Personal information
- Born: September 5, 2001 (age 24)

Sport
- Sport: Athletics
- Event: Sprint

Achievements and titles
- Personal best(s): 200m: 20.98 (Lubbock, 2022) 400m: 45.37 (Gainesville, 2024) Indoor 200m: 21.33 (6, 2022) 300m: 33.08 (College Station, 2025) 400m: 45.80 (College Station, 2025)

Medal record
Men's athletics
Representing United States
World Indoor Championships
| Gold medal – first place | 2026 Toruń | 4 × 400 m relay |

= Jevon O'Bryant =

American sprinter (born 2001)

Jevon O'Bryant (born 5 September 2001) is an American sprinter who primarily competes over 400 metres.

==Biography==
From Texas, O'Bryant attended Fort Bend Elkins High School, after which he attended Barton County Community College, followed by the University of New Mexico.

Competing in May 2022 as a sophomore for New Mexico, O'Bryant won the 400 m title in 45.98 seconds, as well as anchoring the victorious 4x400 m relay in 3:09.68, at the Mountain West Conference Championships. O'Bryant also finished fifth in the 200 m in 21.41 seconds.

Competing for Texas A&M University, he was part of the 4 x 400 metres relay team which finished second, and ran season-best time of 3:03.62 to move to tenth on the all-time school list, at the Southeastern Conference Indoor Championships in Arkansas. In March,
the team finished third in the relay at the 2024 NCAA Indoor Championships.

O'Bryant was a member of the Texas Aggies team which ran a time of 2:58.37 minutes in the men’s 4x400m relay to win the 2024 NCAA Outdoor Athletics Championships in Eugene, Oregon in June 2024, running alongside Kimar Farquharson, Auhmad Robinson and Cutler Zamzow. He was a semi-finalist running 46.39 seconds at the US Olympic Trials later that month.

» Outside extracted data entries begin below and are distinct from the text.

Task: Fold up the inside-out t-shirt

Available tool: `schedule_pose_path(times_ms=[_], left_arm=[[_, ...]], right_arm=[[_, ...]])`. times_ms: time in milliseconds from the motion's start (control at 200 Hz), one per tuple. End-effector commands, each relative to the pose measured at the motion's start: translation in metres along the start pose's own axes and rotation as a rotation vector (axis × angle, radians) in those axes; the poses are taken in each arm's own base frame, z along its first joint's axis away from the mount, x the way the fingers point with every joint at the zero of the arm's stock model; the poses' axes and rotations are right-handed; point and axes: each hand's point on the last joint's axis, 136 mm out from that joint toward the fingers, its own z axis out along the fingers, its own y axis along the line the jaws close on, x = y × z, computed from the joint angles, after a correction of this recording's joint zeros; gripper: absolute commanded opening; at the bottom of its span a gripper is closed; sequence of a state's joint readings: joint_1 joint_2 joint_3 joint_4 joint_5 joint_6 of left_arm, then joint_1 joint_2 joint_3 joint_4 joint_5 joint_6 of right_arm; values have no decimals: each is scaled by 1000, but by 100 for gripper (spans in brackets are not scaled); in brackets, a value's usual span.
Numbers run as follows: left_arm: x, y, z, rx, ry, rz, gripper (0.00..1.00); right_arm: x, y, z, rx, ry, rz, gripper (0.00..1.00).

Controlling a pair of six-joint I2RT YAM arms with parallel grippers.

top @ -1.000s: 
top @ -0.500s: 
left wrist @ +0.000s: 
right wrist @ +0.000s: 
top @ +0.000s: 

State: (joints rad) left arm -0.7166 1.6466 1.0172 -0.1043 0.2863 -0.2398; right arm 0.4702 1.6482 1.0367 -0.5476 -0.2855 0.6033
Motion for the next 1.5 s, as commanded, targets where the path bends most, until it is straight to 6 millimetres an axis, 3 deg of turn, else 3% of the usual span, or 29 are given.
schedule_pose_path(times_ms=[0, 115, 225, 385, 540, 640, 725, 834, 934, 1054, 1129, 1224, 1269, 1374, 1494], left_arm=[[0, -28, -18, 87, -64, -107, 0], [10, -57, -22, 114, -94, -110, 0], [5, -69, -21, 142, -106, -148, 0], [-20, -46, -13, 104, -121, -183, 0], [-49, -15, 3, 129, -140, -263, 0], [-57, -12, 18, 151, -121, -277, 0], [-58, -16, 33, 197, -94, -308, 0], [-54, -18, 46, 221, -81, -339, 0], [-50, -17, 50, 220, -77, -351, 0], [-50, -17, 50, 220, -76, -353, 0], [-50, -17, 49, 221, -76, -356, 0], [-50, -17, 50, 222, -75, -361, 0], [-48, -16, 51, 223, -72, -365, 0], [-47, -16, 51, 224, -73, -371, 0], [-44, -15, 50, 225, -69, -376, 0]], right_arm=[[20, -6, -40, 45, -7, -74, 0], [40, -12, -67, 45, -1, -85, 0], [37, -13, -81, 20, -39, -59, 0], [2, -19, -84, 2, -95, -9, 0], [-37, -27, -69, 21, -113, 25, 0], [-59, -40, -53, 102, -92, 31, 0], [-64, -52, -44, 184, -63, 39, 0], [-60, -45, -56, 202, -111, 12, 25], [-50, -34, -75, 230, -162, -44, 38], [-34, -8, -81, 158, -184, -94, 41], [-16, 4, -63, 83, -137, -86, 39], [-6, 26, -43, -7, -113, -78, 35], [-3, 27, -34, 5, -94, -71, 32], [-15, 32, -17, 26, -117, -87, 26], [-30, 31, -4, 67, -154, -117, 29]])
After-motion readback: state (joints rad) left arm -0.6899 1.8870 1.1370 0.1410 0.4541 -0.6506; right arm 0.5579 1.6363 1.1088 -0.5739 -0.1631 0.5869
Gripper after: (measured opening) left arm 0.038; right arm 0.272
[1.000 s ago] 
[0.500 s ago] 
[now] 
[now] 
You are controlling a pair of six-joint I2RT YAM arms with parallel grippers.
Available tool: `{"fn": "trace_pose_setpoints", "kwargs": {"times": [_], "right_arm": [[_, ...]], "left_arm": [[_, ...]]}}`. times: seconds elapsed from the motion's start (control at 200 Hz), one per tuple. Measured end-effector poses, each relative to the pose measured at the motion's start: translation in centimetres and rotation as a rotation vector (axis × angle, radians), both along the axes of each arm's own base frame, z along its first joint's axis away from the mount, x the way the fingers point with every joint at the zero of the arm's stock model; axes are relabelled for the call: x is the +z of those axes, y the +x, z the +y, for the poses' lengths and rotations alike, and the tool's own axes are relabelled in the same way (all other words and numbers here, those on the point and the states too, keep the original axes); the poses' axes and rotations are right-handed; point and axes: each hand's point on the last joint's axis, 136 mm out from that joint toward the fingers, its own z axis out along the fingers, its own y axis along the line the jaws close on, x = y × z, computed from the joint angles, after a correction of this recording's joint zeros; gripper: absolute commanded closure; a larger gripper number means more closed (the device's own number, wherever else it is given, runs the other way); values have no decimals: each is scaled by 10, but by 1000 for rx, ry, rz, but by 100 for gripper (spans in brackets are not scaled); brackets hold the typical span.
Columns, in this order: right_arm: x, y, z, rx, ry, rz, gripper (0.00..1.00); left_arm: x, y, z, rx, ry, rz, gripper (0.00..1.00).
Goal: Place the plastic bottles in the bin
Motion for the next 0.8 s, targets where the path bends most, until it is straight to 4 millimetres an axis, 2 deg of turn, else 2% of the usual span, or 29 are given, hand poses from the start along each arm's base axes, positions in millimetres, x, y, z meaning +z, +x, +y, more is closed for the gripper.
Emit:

O'Bryant competed in the 400 metres at the 2025 USA Indoor Track and Field Championships in New York, running 46.05 seconds in the final. He was selected for the United States relay pool for the 2025 World Athletics Indoor Championships in Nanjing, China. He competed at the 2025 World Athletics Relays in China in the Men's 4 × 400 metres relay in May 2025.

O'Bryant was finalist in the 400 metres at the 2026 USA Indoor Track and Field Championships in New York, placing fifth overall and running 46.41 seconds in the final. He was selected for the United States relay teams at the 2026 World Athletics Indoor Championships in Toruń, Poland. Competing in the mixed 4 x 400 metres relay, he completed a baton exchange with Sara Reifenrath only for her to fall following a racing incident for which the Jamaican team were later disqualified. Although she got up to continue, the American team did not feature again at the front of the race, placing fifth.